We enjoyed some time in the country and then drove back, stopping, as promised, at The Bent And Busted.

Exiting the car, we seemed to be in the middle of an old, abandoned auto repair yard and garbage dump. There were bits and pieces of farm equipment, stone posts, rusty gates, rocks. Gill was enthralled. “Oh, Ma! This reminds me of the basement…and our garage. I feel so at home here.”

She was excited to wander around…and then she saw it: the old Ali Baba steak house neon sign. It was a fixture in our city for decades, the letters announcing one of the premier eateries in town. And it was for sale for a paltry $6400! I knew what Gill was thinking before she squealed.

“Ma! Look…the old Ali Baba sign! I must have it.”

“You can’t!”

“But, but…oh, I know I can’t but it’s so great! I’m putting this up on FB to see what will happen.

Sure enough, the photo brought many nostalgic comments from old high school friends. Everyone wanted to have it.

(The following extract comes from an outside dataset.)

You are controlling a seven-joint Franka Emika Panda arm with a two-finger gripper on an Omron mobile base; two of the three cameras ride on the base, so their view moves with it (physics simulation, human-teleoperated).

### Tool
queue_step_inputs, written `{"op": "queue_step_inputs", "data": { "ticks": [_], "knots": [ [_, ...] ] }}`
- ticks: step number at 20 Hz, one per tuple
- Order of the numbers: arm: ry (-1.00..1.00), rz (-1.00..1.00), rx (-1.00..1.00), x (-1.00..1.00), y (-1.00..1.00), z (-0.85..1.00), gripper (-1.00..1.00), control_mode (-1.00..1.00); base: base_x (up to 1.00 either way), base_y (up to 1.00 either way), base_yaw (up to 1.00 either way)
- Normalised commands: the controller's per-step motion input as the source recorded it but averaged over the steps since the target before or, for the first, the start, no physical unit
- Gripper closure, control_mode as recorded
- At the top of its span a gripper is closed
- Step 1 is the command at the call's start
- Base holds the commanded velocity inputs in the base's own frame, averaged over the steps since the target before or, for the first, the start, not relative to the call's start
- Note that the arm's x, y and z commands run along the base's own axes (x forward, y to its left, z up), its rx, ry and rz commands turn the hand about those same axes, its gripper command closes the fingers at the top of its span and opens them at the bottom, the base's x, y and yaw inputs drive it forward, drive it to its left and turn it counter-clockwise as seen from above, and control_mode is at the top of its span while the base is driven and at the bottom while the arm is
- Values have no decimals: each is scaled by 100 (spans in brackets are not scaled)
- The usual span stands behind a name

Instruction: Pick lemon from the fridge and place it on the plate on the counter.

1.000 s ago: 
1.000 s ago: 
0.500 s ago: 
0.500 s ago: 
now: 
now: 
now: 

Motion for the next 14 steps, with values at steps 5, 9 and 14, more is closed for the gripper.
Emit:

We wandered slowly around the inside of the barn, the smell of fresh wood in the air. It was wonderful. As Canadians, it is practically in our genes to love the smell of wood. Then I played ‘touchy feely’ with all the gorgeous tables the carpenters had made from hunks of old trees. Now it was time for Gill to calm me down:”Ma, I know these tables are lovely and I understand that you want them all, but if I can’t have the neon sign, you can’t have the tables.”

“Okay, but a girl can dream…”

And so another of our expeditions ended with us both trying to figure out how we could justify the money needed for the sign and the tables — not to mention the space to put them in.

Gill has always threatened to scatter dozens of plastic pink flamingoes on our lawn to surprise me for my birthday so I half expect her (with the help of her friends) to buy the neon sign and put it on the lawn instead. Now THAT would be a coup!